Dataset excerpts:
>>>

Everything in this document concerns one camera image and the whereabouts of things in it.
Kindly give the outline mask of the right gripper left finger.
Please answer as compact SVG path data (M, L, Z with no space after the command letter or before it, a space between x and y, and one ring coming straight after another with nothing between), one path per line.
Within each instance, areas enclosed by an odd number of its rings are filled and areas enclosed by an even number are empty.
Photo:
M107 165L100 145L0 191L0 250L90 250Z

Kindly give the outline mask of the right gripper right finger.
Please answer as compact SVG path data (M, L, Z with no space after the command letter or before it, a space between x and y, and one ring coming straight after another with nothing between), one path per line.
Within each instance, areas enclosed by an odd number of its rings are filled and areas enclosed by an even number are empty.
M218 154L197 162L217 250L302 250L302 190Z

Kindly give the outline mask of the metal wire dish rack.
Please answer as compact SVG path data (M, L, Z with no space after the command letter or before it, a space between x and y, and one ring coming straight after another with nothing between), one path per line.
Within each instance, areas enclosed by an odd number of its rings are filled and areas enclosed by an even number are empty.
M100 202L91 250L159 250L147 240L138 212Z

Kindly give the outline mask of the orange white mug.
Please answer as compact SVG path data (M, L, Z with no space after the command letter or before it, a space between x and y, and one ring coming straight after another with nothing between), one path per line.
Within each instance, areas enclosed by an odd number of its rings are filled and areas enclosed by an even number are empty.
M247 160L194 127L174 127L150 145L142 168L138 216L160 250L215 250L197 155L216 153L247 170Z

<<<

Counting the line that contains "Kindly give the outline mask of the orange" as the first, copy exactly every line through the end of the records, and nothing else.

Kindly give the outline mask of the orange white mug.
Please answer as compact SVG path data (M, L, Z with no space after the command letter or before it, a space between x and y, and one ring coming straight after another with nothing between), one path per line.
Within each instance, areas enclosed by an odd number of its rings are filled and areas enclosed by an even number are empty.
M247 160L194 127L174 127L150 145L142 168L138 216L160 250L215 250L197 155L216 153L247 170Z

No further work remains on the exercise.